Dafter is a command line downloader of public datasets. It takes care of downloading and formatting the datasets' files so that you can spend hours building models instead of looking for datasets and their urls.
To install dafter, just do:
pip install dafter
To download the MNIST dataset:
dafter get mnist
To delete MNIST from your machine:
dafter delete mnist
To search among downloadable datasets:
# Search all available datasets
dafter search
# Search all available datasets that have the tags "image" and "deep-learning"

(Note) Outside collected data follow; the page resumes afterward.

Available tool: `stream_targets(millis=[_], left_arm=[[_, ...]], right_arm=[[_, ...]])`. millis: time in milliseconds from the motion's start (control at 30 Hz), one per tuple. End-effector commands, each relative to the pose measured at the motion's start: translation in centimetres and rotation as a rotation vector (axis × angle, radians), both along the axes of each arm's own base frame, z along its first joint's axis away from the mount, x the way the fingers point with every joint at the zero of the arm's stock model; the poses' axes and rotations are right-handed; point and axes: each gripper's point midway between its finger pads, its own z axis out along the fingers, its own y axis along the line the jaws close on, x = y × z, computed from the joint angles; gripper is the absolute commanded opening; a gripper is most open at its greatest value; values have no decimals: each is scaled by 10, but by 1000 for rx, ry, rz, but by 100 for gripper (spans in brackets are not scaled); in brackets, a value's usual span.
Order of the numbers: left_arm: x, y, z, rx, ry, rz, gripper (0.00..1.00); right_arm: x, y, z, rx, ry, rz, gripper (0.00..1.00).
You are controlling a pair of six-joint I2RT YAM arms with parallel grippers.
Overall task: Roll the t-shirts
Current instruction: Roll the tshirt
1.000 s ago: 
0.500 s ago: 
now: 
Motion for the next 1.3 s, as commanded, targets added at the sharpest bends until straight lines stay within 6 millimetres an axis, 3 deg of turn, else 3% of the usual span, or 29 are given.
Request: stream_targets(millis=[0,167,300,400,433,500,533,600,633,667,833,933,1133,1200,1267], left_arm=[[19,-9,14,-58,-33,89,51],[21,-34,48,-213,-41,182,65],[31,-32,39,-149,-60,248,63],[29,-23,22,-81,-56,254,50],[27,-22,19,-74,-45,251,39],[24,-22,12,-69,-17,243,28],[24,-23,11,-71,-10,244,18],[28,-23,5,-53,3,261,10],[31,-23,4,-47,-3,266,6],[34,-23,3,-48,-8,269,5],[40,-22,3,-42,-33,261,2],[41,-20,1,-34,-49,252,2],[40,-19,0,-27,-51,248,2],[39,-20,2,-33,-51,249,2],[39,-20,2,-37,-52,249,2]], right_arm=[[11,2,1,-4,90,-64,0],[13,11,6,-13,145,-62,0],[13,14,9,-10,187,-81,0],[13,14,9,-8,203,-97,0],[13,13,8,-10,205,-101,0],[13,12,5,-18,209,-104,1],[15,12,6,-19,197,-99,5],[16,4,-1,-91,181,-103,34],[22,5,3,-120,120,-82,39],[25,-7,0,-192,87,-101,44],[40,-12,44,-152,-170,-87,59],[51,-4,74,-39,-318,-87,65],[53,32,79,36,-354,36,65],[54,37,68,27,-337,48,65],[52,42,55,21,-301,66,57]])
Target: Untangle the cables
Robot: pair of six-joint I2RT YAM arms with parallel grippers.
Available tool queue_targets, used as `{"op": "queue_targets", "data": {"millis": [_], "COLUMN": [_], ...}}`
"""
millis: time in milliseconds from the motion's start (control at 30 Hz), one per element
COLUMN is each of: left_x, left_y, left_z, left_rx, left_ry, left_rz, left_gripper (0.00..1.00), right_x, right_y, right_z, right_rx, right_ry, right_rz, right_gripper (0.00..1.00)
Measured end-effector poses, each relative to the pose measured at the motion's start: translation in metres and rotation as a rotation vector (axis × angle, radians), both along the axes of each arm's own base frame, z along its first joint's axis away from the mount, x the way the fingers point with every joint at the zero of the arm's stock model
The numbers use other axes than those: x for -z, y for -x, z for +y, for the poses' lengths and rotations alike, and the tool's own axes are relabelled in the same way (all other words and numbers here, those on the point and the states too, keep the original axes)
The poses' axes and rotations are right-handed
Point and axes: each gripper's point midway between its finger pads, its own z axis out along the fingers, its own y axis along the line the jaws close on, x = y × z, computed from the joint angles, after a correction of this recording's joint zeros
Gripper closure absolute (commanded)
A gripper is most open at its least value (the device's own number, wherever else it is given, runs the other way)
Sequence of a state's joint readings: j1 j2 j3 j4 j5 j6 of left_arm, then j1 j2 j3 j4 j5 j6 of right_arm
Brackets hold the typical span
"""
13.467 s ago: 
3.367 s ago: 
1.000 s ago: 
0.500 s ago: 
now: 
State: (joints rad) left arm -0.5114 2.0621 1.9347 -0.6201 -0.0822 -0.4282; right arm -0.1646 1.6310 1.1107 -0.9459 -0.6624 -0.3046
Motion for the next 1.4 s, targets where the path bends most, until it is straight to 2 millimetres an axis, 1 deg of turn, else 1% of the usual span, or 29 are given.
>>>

# and whose name contains "mni"
dafter search mni --tags image deep-learning
To list all the datasets that have been downloaded and are stored on your machine:
# Lists all datasets in database
dafter list
# Lists all datasets in database that have the tag "twitter" and whose name
# contains "sentiment"
dafter list sentiment --tags twitter
To update dafter
, do:
pip install --upgrade dafter
To uninstall dafter
, do:
pip uninstall dafter
To add a new dataset, just add a json
file called name-of-the-dataset.json
in the datasets-configs
folder.
{
"name": "name-of-the-dataset",
"urls": [
{
"url": "https://site.com/file1.tar.gz",
"bytes": 45221
},
{
"url": "https://site.com/file2.tar.gz",
"bytes": 1147803
}
],
"type": "tar.gz",
"tags": ["tag1", "tag2", "tag3"],
"description": "This is a description of the dataset",
"source": "https://site.com/"
}